在kafkaDirectStream.map(_ =>(“mockkey”,1))之后,您将拥有DStream [(String,Int)](您可以在org.apache.spark.streaming.dstream的官方文档中阅读。 DSTREAM)。
It appears that implicit scope does not give enough knowledge about types and hence the error:
似乎隐式范围没有提供关于类型的足够知识,因此错误:
missing parameter type for expanded function ((x$3, x$4) => x$3.$plus(x$4))
扩展函数缺少参数类型(($ 3,x $ 4)=> x $ 3. $ plus(x $ 4))

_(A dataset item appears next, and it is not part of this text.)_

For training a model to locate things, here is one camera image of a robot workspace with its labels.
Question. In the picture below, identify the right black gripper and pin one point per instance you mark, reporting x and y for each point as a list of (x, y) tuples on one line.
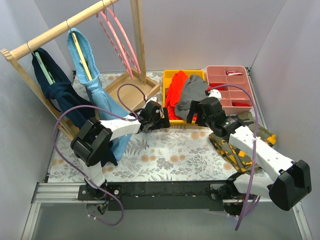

Unfortunatelly, I can't really explain what the root cause of the compilation error is, but a solution is to define a method or function with the types specified explicitly and use it instead (not underscores alone, i.e. _ + _
).
不幸的是,我无法解释编译错误的根本原因是什么,但解决方案是使用显式指定的类型定义方法或函数并使用它(而不是单独使用下划线,即_ + _)。
val add: (Int, Int) => Int = _ + _
// or def add(x: Int, y: Int) = x + y
mapped.reduceByKeyAndWindow(add, Seconds(30), Seconds(10))
That will pass the Scala compiler.
这将通过Scala编译器。
(wish I knew if there's a better solution somehow helping the Scala type inferencer).
(希望我知道是否有更好的解决方案以某种方式帮助Scala类型推理器)。